Industrial & Engineering Chemistry Research, Vol.59, No.25, 11537-11551, 2020
Use of Fast Multivariate Empirical Mode Decomposition for Oscillation Monitoring in Noisy Process Plant
Industrial signal measurement and processing are increasingly being deployed in control performance assessment, particularly in oscillation monitoring applications. In this paper, we present a novel oscillation detector, which mainly leverages the recently developed fast multivariate empirical mode decomposition (FMEMD).
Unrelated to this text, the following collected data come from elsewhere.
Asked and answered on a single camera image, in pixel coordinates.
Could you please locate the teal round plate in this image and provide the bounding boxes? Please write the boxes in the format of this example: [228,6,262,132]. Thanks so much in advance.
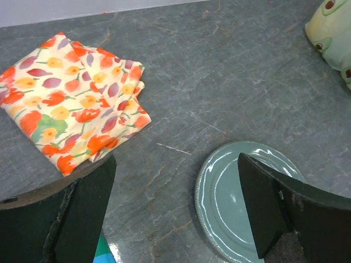
[195,141,306,262]

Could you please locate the floral orange folded cloth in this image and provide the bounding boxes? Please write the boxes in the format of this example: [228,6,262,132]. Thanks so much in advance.
[1,33,151,176]

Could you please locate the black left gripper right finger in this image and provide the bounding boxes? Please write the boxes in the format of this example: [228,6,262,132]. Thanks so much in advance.
[238,153,350,262]

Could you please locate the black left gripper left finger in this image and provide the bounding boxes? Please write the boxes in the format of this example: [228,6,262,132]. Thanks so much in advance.
[1,155,116,262]

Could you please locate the light green plastic bag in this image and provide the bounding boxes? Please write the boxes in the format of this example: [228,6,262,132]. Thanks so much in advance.
[305,0,350,88]

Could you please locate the colourful printed cloth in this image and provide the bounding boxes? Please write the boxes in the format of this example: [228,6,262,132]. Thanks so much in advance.
[93,233,116,263]

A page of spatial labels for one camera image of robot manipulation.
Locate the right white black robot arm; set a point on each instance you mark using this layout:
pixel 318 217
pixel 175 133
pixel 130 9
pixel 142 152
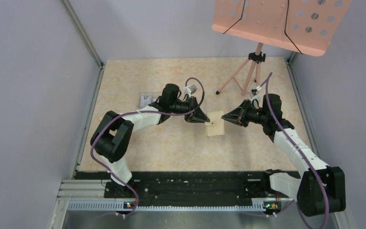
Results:
pixel 320 187

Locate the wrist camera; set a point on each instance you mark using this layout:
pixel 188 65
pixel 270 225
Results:
pixel 190 89
pixel 254 92

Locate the clear acrylic card box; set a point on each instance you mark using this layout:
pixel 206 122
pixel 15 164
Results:
pixel 146 98

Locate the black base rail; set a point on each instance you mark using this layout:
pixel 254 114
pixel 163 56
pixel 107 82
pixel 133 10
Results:
pixel 188 189

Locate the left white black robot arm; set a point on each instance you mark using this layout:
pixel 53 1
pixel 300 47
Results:
pixel 113 134

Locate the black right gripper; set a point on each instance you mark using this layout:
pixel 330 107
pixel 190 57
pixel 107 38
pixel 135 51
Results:
pixel 238 116

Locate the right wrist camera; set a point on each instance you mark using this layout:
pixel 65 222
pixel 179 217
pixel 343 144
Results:
pixel 254 92

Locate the grey slotted cable duct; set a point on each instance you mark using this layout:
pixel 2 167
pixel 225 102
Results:
pixel 102 205

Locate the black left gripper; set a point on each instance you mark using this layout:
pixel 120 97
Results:
pixel 198 116

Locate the pink music stand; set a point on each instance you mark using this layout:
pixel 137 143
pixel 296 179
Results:
pixel 303 26

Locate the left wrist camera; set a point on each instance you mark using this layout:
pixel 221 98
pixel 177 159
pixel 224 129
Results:
pixel 190 89

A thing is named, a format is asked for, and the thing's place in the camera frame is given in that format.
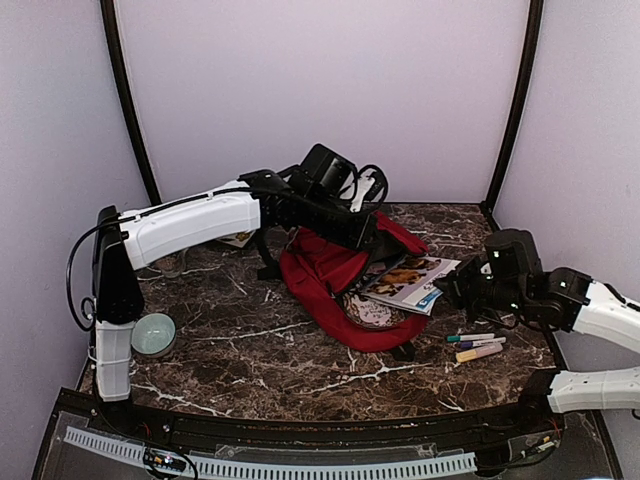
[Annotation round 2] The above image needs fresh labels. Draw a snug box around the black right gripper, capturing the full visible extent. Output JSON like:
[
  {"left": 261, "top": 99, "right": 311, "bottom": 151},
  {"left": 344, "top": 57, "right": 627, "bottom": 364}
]
[{"left": 435, "top": 253, "right": 529, "bottom": 322}]

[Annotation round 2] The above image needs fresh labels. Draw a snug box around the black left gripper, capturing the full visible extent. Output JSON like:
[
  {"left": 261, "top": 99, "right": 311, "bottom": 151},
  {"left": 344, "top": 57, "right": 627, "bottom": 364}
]
[{"left": 303, "top": 191, "right": 385, "bottom": 252}]

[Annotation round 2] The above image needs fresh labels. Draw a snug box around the red student backpack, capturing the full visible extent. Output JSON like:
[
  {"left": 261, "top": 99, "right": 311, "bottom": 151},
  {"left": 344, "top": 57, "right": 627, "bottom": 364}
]
[{"left": 255, "top": 212, "right": 428, "bottom": 361}]

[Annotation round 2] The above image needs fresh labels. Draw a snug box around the blue dog picture book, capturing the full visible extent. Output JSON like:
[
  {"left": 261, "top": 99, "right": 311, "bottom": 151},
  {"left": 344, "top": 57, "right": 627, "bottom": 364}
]
[{"left": 360, "top": 255, "right": 460, "bottom": 315}]

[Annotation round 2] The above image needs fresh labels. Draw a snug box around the Taming of the Shrew book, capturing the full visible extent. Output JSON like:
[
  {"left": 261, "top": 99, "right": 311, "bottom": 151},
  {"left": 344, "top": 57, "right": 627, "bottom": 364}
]
[{"left": 341, "top": 292, "right": 408, "bottom": 330}]

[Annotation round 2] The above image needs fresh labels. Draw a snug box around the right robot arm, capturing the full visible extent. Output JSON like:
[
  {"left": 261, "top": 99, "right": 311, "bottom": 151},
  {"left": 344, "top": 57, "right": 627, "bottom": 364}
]
[{"left": 434, "top": 229, "right": 639, "bottom": 434}]

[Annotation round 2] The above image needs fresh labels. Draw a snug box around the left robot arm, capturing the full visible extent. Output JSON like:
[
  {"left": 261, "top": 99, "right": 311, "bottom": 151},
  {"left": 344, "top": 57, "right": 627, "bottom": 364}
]
[{"left": 68, "top": 144, "right": 389, "bottom": 436}]

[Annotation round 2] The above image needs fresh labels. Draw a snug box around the teal cap marker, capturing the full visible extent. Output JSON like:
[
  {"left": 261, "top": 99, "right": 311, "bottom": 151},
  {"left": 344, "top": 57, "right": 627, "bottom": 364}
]
[{"left": 446, "top": 333, "right": 495, "bottom": 343}]

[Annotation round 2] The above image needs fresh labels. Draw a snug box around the purple cap marker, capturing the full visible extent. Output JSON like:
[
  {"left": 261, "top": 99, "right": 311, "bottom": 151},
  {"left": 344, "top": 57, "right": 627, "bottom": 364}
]
[{"left": 458, "top": 337, "right": 506, "bottom": 350}]

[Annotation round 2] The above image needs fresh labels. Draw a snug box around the yellow pink pastel highlighter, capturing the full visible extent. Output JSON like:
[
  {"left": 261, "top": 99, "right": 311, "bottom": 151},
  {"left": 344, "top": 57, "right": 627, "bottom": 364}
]
[{"left": 456, "top": 343, "right": 503, "bottom": 363}]

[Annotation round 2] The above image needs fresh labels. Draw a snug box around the square floral ceramic plate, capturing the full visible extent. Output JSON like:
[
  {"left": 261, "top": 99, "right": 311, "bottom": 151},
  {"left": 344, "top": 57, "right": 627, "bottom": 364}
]
[{"left": 216, "top": 231, "right": 254, "bottom": 249}]

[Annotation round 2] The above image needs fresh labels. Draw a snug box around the white floral ceramic mug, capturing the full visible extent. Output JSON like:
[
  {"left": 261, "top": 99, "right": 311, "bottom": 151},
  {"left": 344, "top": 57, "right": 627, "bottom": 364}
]
[{"left": 156, "top": 249, "right": 188, "bottom": 279}]

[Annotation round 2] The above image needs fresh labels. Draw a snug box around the teal ceramic bowl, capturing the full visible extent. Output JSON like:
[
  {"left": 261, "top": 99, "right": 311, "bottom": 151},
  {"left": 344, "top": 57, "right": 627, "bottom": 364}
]
[{"left": 132, "top": 313, "right": 176, "bottom": 358}]

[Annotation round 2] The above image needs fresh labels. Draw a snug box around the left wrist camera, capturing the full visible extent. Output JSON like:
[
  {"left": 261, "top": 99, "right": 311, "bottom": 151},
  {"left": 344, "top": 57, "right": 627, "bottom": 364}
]
[{"left": 348, "top": 164, "right": 389, "bottom": 213}]

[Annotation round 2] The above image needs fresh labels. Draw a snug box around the right black frame post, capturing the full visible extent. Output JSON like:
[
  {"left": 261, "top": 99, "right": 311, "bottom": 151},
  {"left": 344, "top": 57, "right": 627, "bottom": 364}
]
[{"left": 482, "top": 0, "right": 544, "bottom": 216}]

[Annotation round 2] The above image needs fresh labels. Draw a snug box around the black frame post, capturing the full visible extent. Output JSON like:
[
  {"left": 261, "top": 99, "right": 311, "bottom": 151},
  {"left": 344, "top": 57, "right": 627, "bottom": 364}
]
[
  {"left": 99, "top": 0, "right": 161, "bottom": 206},
  {"left": 482, "top": 0, "right": 544, "bottom": 216}
]

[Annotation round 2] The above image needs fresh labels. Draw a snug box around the black front rail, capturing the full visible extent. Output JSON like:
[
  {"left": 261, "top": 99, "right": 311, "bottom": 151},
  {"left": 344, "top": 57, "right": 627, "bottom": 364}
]
[{"left": 55, "top": 388, "right": 568, "bottom": 450}]

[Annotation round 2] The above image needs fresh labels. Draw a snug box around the white slotted cable duct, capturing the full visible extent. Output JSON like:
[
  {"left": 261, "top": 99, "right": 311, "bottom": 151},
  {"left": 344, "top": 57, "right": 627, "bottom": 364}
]
[{"left": 63, "top": 427, "right": 477, "bottom": 479}]

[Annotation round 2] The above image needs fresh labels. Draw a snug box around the left black frame post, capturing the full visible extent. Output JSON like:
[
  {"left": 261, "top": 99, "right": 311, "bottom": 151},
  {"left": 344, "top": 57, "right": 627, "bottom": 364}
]
[{"left": 99, "top": 0, "right": 161, "bottom": 206}]

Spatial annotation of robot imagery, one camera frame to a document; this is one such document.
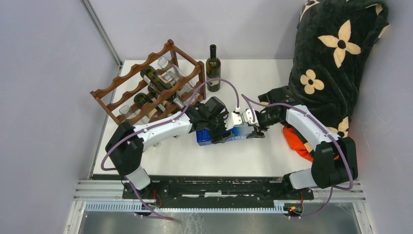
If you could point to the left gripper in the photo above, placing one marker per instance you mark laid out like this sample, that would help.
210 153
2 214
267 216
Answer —
216 137

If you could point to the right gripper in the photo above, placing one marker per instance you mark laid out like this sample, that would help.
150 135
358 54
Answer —
256 133

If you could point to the blue square glass bottle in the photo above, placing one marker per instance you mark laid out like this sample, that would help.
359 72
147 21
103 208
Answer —
236 133

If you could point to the clear square bottle black cap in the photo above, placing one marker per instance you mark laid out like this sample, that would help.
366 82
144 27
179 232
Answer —
172 78

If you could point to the brown wooden wine rack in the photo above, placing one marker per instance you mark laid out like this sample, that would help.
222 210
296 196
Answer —
132 90

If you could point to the clear round glass bottle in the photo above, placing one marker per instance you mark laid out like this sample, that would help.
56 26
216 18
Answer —
166 65

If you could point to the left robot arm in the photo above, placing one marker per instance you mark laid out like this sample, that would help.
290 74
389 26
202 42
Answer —
127 145

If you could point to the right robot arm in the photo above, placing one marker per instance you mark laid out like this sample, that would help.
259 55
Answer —
335 158

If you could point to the orange cloth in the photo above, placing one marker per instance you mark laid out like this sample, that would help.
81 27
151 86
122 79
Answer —
305 150

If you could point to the black floral blanket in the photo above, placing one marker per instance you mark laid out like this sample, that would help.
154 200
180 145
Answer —
333 42

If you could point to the aluminium corner profile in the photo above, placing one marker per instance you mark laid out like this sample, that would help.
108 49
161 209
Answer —
92 14

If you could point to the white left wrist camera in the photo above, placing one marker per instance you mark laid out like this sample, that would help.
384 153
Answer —
234 119

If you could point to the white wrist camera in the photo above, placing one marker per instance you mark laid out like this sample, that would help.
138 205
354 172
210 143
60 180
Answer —
234 119
250 117

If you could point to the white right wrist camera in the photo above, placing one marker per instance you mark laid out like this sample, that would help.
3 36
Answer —
250 117

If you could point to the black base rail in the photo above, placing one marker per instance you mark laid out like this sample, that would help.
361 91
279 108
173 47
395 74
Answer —
194 194

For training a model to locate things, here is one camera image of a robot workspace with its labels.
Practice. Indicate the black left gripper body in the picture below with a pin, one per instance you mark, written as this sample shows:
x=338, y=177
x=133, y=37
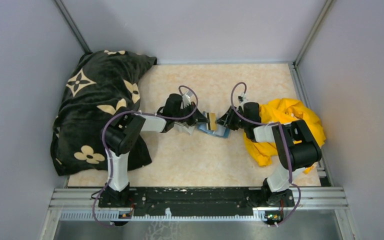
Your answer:
x=185, y=111

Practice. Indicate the gold striped credit card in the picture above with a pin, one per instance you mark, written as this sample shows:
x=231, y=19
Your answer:
x=212, y=121

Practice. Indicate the white plastic card tray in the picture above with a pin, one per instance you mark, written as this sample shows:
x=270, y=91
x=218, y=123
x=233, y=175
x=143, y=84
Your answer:
x=186, y=125

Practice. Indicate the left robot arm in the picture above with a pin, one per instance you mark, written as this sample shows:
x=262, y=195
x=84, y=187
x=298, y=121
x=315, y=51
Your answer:
x=122, y=131

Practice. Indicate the yellow cloth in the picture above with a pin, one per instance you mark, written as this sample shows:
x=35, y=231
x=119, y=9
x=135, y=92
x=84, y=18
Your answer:
x=283, y=110

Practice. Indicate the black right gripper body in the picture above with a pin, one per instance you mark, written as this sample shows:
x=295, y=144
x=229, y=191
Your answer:
x=237, y=123

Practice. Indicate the black floral blanket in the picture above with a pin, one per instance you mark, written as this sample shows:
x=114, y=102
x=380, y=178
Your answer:
x=103, y=84

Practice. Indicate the aluminium frame rail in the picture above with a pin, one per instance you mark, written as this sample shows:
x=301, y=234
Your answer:
x=82, y=204

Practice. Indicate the blue leather card holder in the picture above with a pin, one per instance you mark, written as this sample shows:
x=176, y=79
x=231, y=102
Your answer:
x=221, y=132

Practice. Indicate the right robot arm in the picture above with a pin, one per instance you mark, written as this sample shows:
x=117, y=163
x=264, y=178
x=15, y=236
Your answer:
x=293, y=143

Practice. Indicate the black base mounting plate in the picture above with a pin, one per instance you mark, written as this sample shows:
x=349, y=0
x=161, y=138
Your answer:
x=195, y=201

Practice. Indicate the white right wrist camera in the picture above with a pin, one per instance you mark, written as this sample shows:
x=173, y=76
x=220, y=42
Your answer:
x=242, y=99

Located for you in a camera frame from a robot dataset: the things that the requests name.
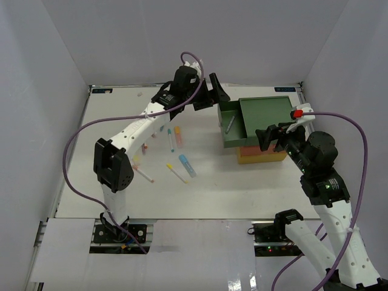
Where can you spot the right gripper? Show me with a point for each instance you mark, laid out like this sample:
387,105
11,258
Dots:
272,133

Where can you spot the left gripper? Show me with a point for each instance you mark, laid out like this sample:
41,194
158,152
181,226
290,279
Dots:
210,97

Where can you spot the green top drawer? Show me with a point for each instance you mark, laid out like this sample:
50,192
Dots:
237,135

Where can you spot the purple pen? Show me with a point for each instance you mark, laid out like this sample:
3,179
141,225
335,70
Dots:
230,124

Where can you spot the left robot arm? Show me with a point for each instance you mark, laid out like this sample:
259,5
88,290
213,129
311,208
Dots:
111,161

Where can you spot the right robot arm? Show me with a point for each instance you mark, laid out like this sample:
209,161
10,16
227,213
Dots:
347,265

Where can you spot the stacked drawer box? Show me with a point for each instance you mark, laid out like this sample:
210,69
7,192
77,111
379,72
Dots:
259,116

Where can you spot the orange pink highlighter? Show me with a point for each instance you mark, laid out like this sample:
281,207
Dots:
178,137

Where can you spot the teal cap pen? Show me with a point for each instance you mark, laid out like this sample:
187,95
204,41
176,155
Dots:
169,132

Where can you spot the blue highlighter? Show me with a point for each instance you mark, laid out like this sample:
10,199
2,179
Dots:
185,162

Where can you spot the yellow cap pen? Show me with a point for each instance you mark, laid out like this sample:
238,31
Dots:
169,166

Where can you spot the pink cap white pen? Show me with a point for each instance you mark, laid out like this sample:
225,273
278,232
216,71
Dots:
143,174

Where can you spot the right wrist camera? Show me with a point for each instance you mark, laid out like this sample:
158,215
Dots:
302,115

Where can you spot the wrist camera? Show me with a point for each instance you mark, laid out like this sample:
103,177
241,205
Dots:
302,115
195,65

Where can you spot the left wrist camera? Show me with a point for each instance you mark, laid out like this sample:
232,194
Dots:
195,65

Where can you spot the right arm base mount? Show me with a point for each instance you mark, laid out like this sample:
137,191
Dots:
268,243

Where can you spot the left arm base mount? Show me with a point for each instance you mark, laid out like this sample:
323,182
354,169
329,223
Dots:
107,238

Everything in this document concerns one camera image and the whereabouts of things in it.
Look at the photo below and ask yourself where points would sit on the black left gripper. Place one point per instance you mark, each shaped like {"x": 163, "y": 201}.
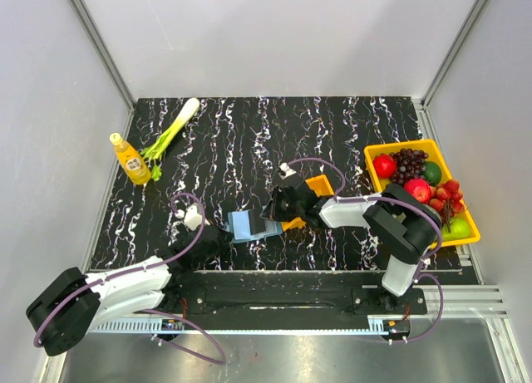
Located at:
{"x": 224, "y": 242}

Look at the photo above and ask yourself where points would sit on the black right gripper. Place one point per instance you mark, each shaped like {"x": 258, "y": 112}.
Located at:
{"x": 272, "y": 211}

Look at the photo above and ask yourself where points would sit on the black credit card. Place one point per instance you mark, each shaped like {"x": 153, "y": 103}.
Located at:
{"x": 257, "y": 224}

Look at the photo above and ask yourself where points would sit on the small orange card bin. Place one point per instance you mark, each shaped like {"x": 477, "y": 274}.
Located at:
{"x": 321, "y": 187}

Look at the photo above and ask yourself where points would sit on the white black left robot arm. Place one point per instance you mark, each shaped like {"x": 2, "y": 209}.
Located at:
{"x": 75, "y": 303}

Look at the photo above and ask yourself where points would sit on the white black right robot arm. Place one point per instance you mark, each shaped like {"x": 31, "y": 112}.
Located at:
{"x": 403, "y": 224}

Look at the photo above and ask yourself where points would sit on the black marble pattern mat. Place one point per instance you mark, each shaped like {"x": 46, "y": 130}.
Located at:
{"x": 228, "y": 155}

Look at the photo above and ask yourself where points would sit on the green white leek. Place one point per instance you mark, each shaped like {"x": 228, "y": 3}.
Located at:
{"x": 153, "y": 154}

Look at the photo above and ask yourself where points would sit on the yellow juice bottle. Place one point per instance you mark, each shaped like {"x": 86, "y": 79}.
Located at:
{"x": 130, "y": 160}

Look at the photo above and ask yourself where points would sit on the red apple left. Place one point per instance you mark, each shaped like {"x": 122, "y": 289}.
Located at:
{"x": 385, "y": 166}

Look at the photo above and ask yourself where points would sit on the red apple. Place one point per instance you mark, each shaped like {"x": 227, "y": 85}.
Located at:
{"x": 385, "y": 166}
{"x": 419, "y": 189}

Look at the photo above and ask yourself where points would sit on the dark purple grape bunch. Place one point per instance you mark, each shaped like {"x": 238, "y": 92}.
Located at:
{"x": 410, "y": 165}

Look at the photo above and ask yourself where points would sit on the red apple centre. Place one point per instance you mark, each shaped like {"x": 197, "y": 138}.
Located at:
{"x": 419, "y": 189}

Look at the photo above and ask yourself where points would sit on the dark green avocado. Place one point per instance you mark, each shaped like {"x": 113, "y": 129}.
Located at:
{"x": 432, "y": 173}

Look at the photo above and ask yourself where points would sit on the large yellow fruit tray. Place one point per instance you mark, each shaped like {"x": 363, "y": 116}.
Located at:
{"x": 430, "y": 147}

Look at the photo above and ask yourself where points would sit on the light green apple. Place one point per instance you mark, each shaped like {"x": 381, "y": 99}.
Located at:
{"x": 456, "y": 229}

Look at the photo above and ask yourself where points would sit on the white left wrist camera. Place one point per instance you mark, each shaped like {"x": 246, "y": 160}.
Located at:
{"x": 190, "y": 217}

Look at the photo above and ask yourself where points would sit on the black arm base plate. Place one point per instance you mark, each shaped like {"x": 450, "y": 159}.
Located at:
{"x": 359, "y": 292}

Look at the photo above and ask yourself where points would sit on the white slotted cable duct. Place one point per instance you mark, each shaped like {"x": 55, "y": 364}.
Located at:
{"x": 164, "y": 326}

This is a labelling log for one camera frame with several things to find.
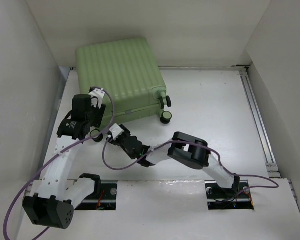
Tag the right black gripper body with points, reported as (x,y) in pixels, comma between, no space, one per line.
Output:
(120,141)

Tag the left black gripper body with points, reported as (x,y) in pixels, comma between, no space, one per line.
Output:
(94,116)

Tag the green suitcase blue lining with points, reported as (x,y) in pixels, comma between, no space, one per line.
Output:
(127,69)

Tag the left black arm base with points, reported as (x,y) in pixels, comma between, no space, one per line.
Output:
(105,201)

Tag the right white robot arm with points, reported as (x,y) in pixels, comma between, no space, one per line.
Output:
(186,149)

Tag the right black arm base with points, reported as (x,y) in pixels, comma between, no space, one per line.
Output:
(226,199)

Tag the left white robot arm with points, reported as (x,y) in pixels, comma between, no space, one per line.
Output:
(53,203)

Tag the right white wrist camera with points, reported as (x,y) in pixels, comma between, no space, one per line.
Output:
(115,130)

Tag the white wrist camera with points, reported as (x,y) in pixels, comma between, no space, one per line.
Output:
(115,130)
(97,96)

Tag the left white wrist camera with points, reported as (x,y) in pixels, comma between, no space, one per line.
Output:
(97,96)

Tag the aluminium table edge rail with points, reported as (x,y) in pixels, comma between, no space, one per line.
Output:
(269,158)
Our use of FMEMD is motivated by the following facts: (i) considerably fewer techniques are now available for monitoring both single-loop and plant-wide oscillations; (ii) the presence of noise and signal intermittency can severely deteriorate the detecting performance of most decomposition-based time-frequency methods; and (iii) the currently popular multivariate empirical mode decomposition (MEMD)-based methods are limited by high computational load and overdecomposition. The proposed approach is tested against the related techniques, including empirical mode decomposition (EMD), direct multivariate intrinsic time-scale decomposition (DMITD), and the noise-assisted MEMD (NA-MEMD) by extensive simulations, and is shown to offer considerable progress, especially in noise robustness, mode-mixing reduction, and intermittent and nonlinearity-induced oscillation extraction. The validity of this work is finally demonstrated by industrial cases.